* [What needs to be done] State the number of lines below in which the word "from" appears. Nothing else belongs in the answer.

* [Exercise data]

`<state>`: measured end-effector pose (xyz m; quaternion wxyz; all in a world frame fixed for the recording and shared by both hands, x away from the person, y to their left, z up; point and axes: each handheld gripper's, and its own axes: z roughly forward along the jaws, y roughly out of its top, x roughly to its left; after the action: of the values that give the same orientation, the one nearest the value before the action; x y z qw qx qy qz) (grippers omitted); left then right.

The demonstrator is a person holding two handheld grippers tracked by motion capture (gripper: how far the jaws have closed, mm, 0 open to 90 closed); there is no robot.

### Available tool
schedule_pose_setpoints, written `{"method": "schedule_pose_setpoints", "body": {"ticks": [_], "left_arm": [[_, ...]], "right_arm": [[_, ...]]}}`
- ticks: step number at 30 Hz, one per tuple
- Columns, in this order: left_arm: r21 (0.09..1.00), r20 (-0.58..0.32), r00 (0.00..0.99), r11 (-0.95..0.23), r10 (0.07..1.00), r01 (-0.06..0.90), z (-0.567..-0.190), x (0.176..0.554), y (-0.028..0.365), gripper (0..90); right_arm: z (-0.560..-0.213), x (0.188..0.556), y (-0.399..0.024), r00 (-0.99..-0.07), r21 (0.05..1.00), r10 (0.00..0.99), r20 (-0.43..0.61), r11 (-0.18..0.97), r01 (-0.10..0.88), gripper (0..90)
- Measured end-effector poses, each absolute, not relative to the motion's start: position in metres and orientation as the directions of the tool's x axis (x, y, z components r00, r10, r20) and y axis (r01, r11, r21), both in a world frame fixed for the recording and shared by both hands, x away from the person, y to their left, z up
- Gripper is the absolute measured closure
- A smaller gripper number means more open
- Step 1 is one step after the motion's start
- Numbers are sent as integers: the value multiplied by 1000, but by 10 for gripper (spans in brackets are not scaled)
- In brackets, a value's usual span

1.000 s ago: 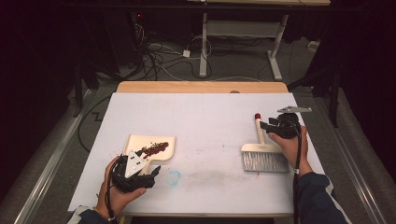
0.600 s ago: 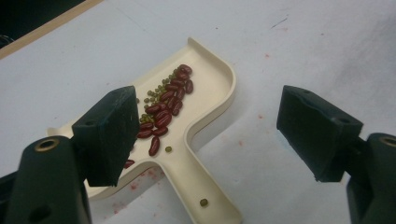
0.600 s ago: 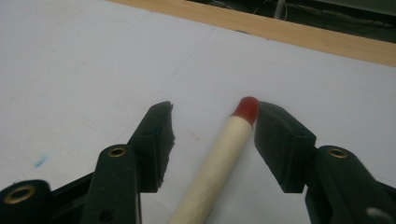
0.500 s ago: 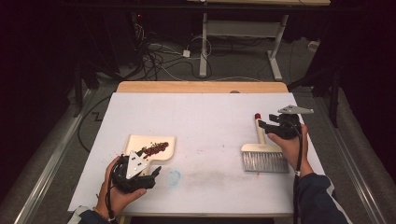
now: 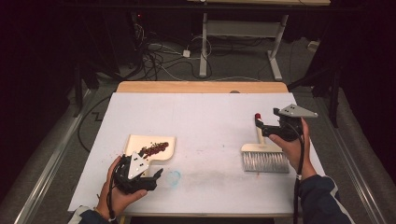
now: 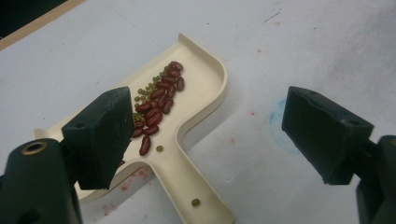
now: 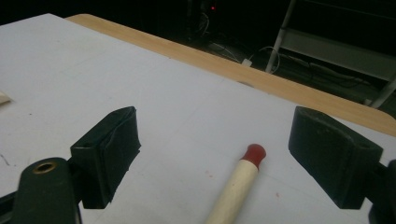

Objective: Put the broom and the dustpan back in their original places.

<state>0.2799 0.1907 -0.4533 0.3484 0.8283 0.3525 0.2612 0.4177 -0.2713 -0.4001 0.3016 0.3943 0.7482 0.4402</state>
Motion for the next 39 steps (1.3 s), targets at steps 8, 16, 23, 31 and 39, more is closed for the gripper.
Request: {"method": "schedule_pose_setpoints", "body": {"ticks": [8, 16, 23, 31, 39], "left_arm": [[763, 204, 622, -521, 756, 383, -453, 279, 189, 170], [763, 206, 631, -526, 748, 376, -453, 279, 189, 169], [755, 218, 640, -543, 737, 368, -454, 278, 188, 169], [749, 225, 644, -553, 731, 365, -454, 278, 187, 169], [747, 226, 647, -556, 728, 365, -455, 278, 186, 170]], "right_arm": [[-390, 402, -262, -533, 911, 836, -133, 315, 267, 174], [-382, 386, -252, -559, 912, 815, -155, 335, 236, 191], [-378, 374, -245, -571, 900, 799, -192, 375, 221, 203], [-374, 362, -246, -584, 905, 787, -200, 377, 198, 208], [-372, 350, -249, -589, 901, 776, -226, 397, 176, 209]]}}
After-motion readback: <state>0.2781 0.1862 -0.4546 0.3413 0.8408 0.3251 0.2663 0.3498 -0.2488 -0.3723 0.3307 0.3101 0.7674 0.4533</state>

* [Solved problem] 2